One particular artefact makes the reality of this process strikingly clear. In the 1930s archaeologists uncovered the so-called Cancelleria reliefs, a set of carvings that purport to show the emperor Nerva, Domitian’s successor. Analysis of the sculptures has shown that the head of Nerva is however curiously disproportionate to the body to which it is attached, and indeed if one takes the effort to approach the figure side-on, one cannot help but notice that its two eyes are grossly mismatched. What we are actually looking at, it is suggested, is an image of Domitian, recarved in the aftermath of the Senate’s decree to show the new emperor, a process that is likely to have been repeated throughout the empire. The parallel to the situation in Scott’s film is frankly uncanny: Spacey, like Domitian, is simply removed from existence, his image written over by that of another.

This act of replacement, however, is more than just a ‘condemnation from remembrance’: in fact, it is as much a ‘condemnation by remembrance’, a nuance of the Latin that is lost in translation. When we watch Plummer’s Getty, it is impossible not to think of the situation that led to him taking up the role. His image does not help us to forget Spacey’s: in fact, it serves as a prompt for us to remember what is absent, and the reasons why it is absent. This is in a sense of far more fitting punishment than to be merely forgotten: instead, we are reminded to remember Spacey not as an actor, but as a man (is accused of)/who repeatedly and methodically sexually assaulted dozens of individuals over more than thirty years. The crown has fallen from his head, and royalty is revealed to hide a weak, sickening man.

A lot has been written about the happenings of recent months as representing a watershed moment for Hollywood and the entertainment industry as a whole. A year ago, these men were invulnerable, but suddenly their empire has crumbled around them, largely thanks to the bravery of a few woman who have ignited the wider public in the name of justice. The act of remembrance that occurs when we see performances like Plummer’s is crucial if we are truly to change this world for the better: when we are prompted to think of Spacey or Weinstein, so too are our anger and our outrage triggered, and we are driven to hold accountable those who managed to escape the consequences of their crimes for so long.
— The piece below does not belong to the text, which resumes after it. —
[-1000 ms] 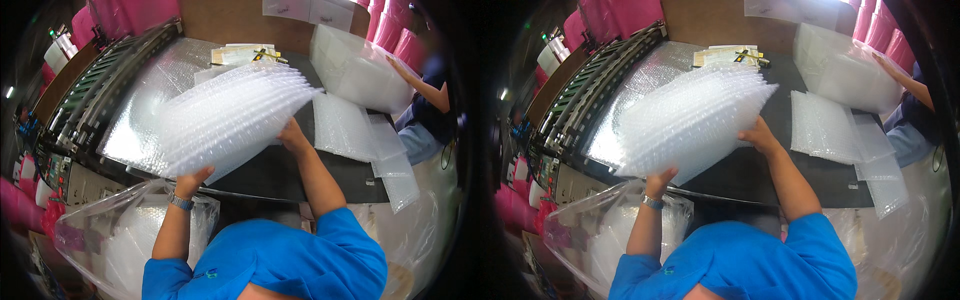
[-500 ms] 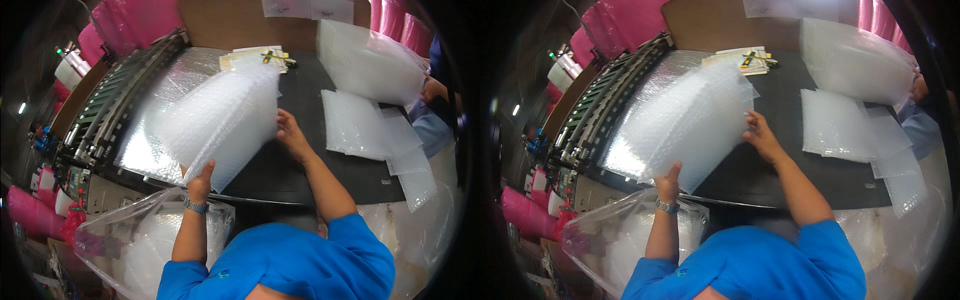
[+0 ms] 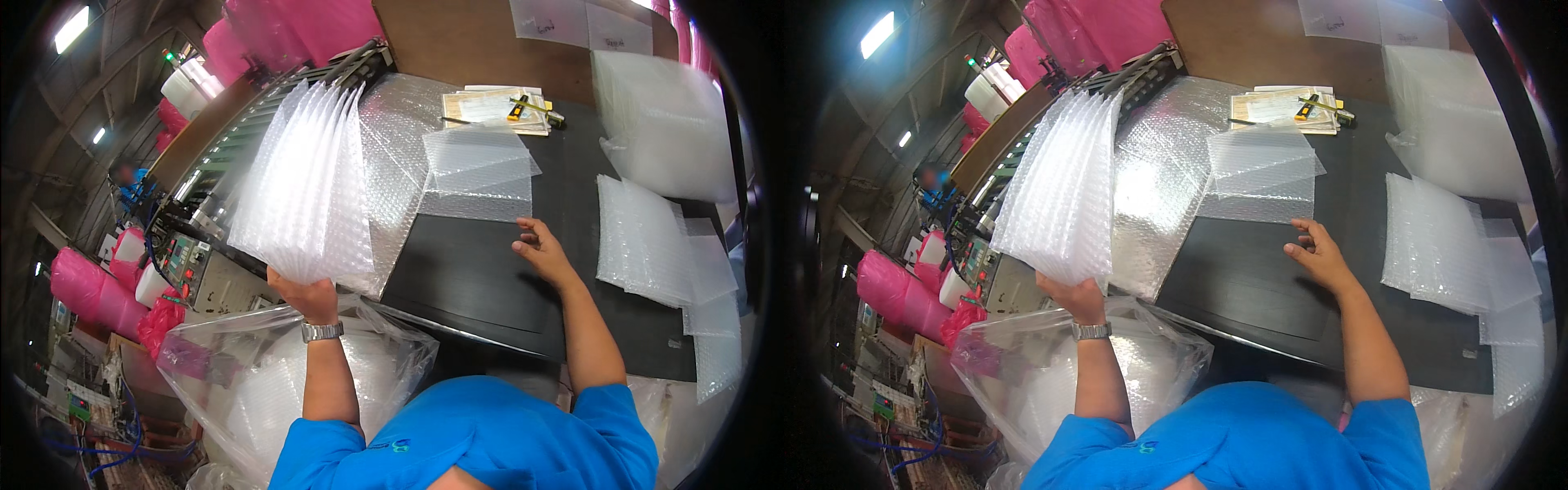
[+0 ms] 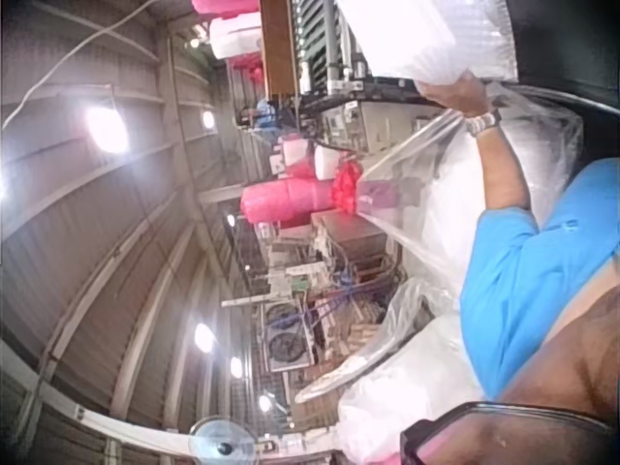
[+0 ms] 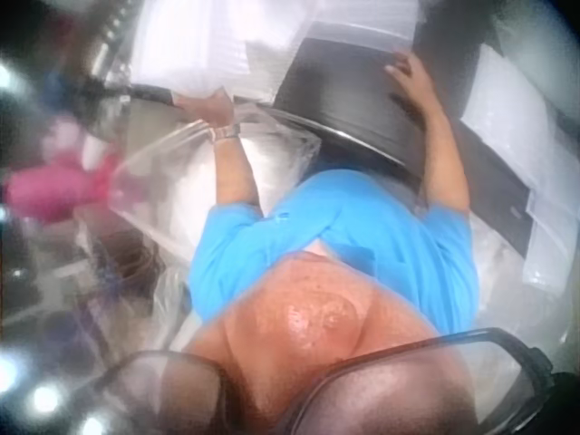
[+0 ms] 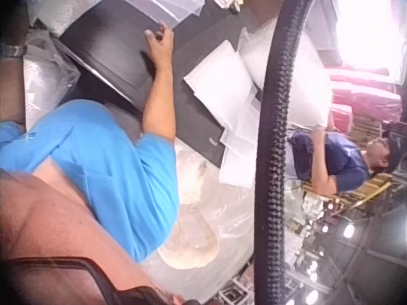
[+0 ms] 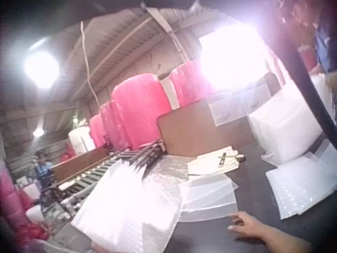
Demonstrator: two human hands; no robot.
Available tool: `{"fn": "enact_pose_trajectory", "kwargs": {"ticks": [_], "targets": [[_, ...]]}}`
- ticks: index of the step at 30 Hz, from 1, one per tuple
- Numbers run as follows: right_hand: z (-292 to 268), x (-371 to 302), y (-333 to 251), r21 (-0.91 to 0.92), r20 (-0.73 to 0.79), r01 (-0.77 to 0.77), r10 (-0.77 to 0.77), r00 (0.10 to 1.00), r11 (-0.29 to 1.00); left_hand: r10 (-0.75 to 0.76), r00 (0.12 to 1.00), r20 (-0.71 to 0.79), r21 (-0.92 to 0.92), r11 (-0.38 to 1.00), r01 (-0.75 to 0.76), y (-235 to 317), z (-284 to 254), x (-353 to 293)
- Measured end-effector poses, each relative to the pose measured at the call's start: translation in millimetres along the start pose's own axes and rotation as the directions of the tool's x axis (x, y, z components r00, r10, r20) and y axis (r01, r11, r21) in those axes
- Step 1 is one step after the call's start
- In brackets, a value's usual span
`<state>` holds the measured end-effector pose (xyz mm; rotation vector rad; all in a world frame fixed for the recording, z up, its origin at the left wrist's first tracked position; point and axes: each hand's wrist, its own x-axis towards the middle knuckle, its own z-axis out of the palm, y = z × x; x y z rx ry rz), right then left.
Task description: The person repeatedly picks up stacks of bubble wrap sheets from a table and places them into a large plastic bag. The person handles the bubble wrap by hand, organizing the sheets into neat piles before transferring them. Another person is visible in the background working with similar materials.
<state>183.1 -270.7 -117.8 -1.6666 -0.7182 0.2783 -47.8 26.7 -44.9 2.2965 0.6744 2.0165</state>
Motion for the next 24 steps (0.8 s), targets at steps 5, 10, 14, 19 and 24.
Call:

Recent events may give us cause for optimism, and there are increasing signs that the drastically-overdue culture change is finally under way. Indeed, the process of replacement, though unprecedented a few months ago, is becoming more common: Ed Westwick, the former star of Gossip Girl, is the latest case, with the BBC reshooting their adaptation of Agatha Christie’s Ordeal by Innocence without him as a result of allegations made by three separate women in November. Studio executives seem at last to have begun to respond.
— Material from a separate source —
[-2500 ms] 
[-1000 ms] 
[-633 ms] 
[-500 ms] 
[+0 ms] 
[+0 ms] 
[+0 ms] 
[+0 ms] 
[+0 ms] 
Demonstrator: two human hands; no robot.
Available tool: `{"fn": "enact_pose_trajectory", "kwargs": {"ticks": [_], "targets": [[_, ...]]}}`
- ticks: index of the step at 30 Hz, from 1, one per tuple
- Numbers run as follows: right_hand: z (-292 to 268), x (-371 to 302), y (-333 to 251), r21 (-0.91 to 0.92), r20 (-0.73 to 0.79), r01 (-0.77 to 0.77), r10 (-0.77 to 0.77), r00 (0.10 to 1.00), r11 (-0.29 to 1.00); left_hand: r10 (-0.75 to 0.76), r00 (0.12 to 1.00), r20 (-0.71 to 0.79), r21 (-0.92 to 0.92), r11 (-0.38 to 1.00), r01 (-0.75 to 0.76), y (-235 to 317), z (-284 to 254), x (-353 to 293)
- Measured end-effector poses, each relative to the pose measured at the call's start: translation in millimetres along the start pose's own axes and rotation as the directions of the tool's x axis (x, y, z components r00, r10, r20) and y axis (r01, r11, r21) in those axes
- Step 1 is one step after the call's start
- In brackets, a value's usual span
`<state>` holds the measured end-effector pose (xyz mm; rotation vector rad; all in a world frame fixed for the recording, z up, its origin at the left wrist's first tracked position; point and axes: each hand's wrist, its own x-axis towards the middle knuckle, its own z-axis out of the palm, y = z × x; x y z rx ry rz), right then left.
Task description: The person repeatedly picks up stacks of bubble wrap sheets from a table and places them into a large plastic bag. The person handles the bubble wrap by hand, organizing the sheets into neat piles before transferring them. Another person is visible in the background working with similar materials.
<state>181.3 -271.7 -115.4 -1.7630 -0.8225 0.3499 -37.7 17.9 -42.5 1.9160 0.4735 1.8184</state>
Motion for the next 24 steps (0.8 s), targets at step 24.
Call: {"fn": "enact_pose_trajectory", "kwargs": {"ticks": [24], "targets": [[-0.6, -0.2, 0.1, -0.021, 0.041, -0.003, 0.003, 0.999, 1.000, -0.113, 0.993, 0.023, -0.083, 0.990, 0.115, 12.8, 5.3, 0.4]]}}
The scale of the battle to come, however, can perhaps best be illustrated by Scott’s comments on his reasoning behind removing Spacey. The decision was not one taken to advance a moral standpoint or to provide an example for an under-fire industry. It was, as Scott has repeatedly stated, purely a matter of business: the original film, “all kinds of perfect” with Spacey, simply would not have made the money and landed the nominations it has with its original protagonist in place. In the context of the film, there is something wryly appropriate about such logic: Getty, one feels, would have applauded it.
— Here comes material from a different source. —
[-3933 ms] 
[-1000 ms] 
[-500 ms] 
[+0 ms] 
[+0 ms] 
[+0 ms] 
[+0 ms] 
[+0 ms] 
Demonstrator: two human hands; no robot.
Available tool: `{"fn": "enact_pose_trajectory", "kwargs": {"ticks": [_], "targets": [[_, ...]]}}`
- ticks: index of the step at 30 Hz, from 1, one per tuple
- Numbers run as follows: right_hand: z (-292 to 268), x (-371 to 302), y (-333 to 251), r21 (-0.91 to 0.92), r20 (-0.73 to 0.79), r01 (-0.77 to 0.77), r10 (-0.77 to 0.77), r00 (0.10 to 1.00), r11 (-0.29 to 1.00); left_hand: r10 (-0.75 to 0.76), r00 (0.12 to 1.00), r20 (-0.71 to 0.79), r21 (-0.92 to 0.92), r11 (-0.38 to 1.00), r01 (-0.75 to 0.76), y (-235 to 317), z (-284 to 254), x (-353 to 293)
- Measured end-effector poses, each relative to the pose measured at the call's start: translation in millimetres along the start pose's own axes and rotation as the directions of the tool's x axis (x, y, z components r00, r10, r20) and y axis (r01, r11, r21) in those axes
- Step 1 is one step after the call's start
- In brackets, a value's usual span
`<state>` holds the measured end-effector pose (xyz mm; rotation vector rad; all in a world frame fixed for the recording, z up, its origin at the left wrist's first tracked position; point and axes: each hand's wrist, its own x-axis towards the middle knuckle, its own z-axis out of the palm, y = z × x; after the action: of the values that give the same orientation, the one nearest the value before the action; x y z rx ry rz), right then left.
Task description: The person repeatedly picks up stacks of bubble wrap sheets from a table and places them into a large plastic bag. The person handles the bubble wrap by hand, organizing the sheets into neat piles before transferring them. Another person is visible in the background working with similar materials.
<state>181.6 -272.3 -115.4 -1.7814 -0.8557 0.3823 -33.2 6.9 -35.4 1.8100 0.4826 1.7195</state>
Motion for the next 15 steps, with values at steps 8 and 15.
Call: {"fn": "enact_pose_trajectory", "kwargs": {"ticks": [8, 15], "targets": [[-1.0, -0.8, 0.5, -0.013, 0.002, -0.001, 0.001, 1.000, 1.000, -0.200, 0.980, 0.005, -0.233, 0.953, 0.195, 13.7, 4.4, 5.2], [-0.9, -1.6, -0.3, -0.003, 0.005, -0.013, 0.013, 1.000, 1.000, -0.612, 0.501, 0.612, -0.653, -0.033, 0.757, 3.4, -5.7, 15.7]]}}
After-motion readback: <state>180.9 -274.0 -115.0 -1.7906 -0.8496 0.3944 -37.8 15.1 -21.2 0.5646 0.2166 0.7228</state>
A dynasty died with Domitian. His name passed into history, where it has suffered the criticisms of authors such as Tacitus and Suetonius for nearly two thousand years. For the average Roman, however, legacy was a physical concept, a matter of marble literally ingrained onto the fabric of the city at the centre of the world. The Cancellaria reliefs, like Augustus’ Ara Pacis or Trajan’s Column, were a part of this process, designed to show Domitian at the height of his power, the imperator departing Rome to subdue the people of the Chatti. Instead, they are testament to the depths of his disgrace, a perpetual reminder to Rome of his tyranny. So too, in the face of the ageing Plummer, do we find the beginnings of Spacey’s legacy. We no longer write our records into stone; instead, they are beamed into our homes and onto our screens. Let us hope that this is the beginning of the end for another dynasty.